Jornal O Estado de São Paulo, 08 de setembro de 2004.

A paulista Euroconte Exportação e Importação Ltda., dona da marca Batia, foi a primeira a perceber o potencial do Rio Grande do Norte como produtor de mamão. Chegou ao Estado em 1998, para produzir a própria fruta, e hoje conta com 100 hectares de mamão irrigado em Ceará-Mirim (RN). Segundo o diretor de Produção da empresa, José Luiz Ribeiro, no ano passado, foram colhidas 5 mil toneladas de mamão, sendo metade para exportação. A outra metade, fora do padrão exigido pelo mercado externo, foi entregue às centrais de abastecimento de Fortaleza, Recife e Natal, além de atender a redes regionais como Carrefour, Makro e Bom preço, entre outras. "Este ano, devemos chegar a 8 mil toneladas."

Conforme Ribeiro, a Batia consegue produtividade de 80 a 100 toneladas de mamão por hectare por ciclo de 24 meses. "Dentro de cinco anos, o Rio Grande do Norte será o maior produtor de mamão do País", prevê. "Vai superar até mesmo o Espírito Santo, o primeiro do ranking." A Batia não tem parcerias com assentados, mas apenas com um parceiro particular, de Ceará-Mirim, com 40 hectares da fruta.

Parcerias [/INTERTITULO]- A Gaia Importação e Exportação Ltda., do Espírito Santo, chegou ao Rio Grande do Norte em 2001, para cultivar mamão. Hoje, possui 80 hectares também em Ceará-Mirim. Fez parcerias com produtores particulares, hoje no total de seis. De acordo com o gerente-geral da empresa, Luciano Furtado, em 2003 foi firmada uma parceria com o assentamento de Águas Vivas, com 24 famílias, no total de 24 hectares, divididos em duas etapas. A primeira começou a colheita há três meses, na base de 1.500 quilos por hectare/semana. "A meta é chegar a 100 toneladas no ciclo de 24 a 28 meses." A outra etapa começa até o fim do ano.

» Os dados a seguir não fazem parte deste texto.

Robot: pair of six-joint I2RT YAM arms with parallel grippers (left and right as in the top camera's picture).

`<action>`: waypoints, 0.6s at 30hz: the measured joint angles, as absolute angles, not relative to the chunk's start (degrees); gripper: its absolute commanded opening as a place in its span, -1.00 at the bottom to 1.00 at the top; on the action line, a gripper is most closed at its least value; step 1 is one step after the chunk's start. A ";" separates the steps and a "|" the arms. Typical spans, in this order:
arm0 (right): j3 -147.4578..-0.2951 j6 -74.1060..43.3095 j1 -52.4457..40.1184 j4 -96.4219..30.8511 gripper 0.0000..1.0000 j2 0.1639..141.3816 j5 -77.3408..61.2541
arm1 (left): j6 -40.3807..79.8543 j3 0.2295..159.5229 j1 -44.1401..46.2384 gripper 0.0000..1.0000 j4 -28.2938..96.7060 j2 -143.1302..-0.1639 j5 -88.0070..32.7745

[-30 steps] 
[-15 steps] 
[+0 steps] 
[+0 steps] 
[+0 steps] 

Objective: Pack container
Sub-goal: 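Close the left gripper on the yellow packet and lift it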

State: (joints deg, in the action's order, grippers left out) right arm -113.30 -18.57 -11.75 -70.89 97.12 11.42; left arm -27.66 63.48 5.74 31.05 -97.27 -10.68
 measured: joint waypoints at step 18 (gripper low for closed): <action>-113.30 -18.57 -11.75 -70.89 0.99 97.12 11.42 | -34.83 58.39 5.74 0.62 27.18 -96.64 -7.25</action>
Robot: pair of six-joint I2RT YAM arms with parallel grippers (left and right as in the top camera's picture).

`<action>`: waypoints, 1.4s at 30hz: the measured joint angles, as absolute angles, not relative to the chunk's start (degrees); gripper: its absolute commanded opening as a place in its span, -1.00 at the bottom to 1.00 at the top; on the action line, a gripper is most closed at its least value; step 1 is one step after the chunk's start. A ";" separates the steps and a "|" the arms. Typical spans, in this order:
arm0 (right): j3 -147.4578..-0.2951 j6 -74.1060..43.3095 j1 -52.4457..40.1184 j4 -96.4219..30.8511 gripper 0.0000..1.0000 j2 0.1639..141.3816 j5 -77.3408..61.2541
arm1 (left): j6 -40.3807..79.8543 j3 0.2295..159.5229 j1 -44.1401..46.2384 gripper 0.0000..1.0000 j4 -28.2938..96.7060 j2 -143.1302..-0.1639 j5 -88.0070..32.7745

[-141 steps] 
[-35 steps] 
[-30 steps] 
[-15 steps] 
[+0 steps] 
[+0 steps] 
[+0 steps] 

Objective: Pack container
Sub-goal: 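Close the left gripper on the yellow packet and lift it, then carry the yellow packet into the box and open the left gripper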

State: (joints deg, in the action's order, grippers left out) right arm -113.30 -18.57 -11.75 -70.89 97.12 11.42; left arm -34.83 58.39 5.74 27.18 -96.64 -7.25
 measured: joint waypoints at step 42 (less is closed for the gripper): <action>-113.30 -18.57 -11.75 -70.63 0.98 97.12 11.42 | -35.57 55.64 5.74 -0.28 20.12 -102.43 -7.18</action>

O projeto, financiado com recursos do Pronaf A, via Banco do Nordeste, será pago em oito anos. Cada família recebeu R$ 12 mil. A empresa fornece sementes e tecnologia e compra a produção dos assentados. As frutas a serem exportadas seguem a cotação do mercado internacional. Parte da produção é vendida para as redes Carrefour e Extra, de Natal, e ao mercado regional.